Illumina MiSeq sequencing and bioinformatics
Purified amplicons were pair-end sequenced 2 × 300 on the Illumina MiSeq platform (MAGIGE, Guangdong, China) using the MiSeq Reagent Kit v2 (600-cycles-PE, MS-102-3003). Sequences were processed and quality-filtered using the QIIME (V1.9.1) pipeline. Paired-end reads were truncated to 100 bp to remove low-quality sequence tails (average quality values < 20 over a 10-bp sliding window. The ≥ 10 bp that passed through quality screening overlapping sequences were assembled using the FLASH software (v1.2.11) (Magoč and Salzberg 2011). The remaining high-quality sequences were clustered into operational taxonomic units (OTUs) at a 97% similarity cutoff. For species identification, we compared our sequence with the one deposited the UNITE database (for ITS, http://unite.ut.ee/index.php) using a confidence threshold ≥ 0.5. The OTUs assigned to the same phylum, class, genus, and species level were grouped together based on their taxonomic affiliations.

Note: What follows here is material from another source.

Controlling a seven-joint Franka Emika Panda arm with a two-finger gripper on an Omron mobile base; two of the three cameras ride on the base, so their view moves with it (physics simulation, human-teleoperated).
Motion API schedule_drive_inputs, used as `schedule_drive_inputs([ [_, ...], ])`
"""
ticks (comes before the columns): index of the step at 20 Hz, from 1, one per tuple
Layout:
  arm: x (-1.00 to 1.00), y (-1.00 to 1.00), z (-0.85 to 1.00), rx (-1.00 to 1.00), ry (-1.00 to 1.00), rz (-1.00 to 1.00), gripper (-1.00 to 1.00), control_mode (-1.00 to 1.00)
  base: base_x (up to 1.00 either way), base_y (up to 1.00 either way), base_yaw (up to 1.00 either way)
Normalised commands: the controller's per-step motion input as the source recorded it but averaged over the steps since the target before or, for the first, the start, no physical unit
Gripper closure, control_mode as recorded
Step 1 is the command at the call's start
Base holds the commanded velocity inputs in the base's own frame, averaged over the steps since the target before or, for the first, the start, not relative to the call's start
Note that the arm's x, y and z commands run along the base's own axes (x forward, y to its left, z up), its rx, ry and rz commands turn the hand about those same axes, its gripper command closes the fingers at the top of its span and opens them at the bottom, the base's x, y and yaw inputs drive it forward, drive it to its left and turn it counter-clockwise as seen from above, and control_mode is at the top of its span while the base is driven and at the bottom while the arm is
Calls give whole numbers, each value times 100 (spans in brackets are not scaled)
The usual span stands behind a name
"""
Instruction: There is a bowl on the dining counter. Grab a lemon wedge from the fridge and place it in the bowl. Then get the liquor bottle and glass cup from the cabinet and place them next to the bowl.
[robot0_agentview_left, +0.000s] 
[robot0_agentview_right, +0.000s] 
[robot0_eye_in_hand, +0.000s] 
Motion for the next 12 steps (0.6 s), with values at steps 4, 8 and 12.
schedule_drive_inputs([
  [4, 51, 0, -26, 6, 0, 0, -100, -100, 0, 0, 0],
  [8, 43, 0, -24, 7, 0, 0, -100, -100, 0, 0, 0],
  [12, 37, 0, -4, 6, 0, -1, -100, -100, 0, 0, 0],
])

Data processing and statistical analysis
Shannon index and the observed species were used to evaluate fungal diversity and richness in soils and ascomata, respectively. One-way analysis of variance (ANOVA) followed by Tukey HSD (at P < 0.05) was used to compare significant differences in soil properties of the control, T. indicum and T. pseudohimalyense surrounding soils. Independent samples T-tests were applied to compare significant differences in diversity indices between T. indicum and T. pseudohimalyense. Beta-diversity from the overall microbial communities between paired samples were determined using the UniFrac metric (Lozupone et al. 2011) in the MOTHUR program (http://www.mothur. org). Principal Coordinate Analysis (PCoA) was performed by the vegan package of R software based on the weighted Unifrac distance matrix, and the obtained coordinate points were plotted using the ggplot 2 package in R software. Analysis of similarity (Anosim), non-parametric multivariate analysis of variance (Adonis) using distance matrices, and a multi-response permutation procedure (Mrpp) were used to examine fungal community differences (CLARKE 1993; Sickle 1997; Zapala and Schork 2006). Redundancy analysis (RDA) was used to analyze the relationship between fungal communities and soil properties. RDA is advantageous of assessing the explanatory power of each defined variable by parsing out other terms as constraints to calculate its proportion of total variance (O’Connor 1988).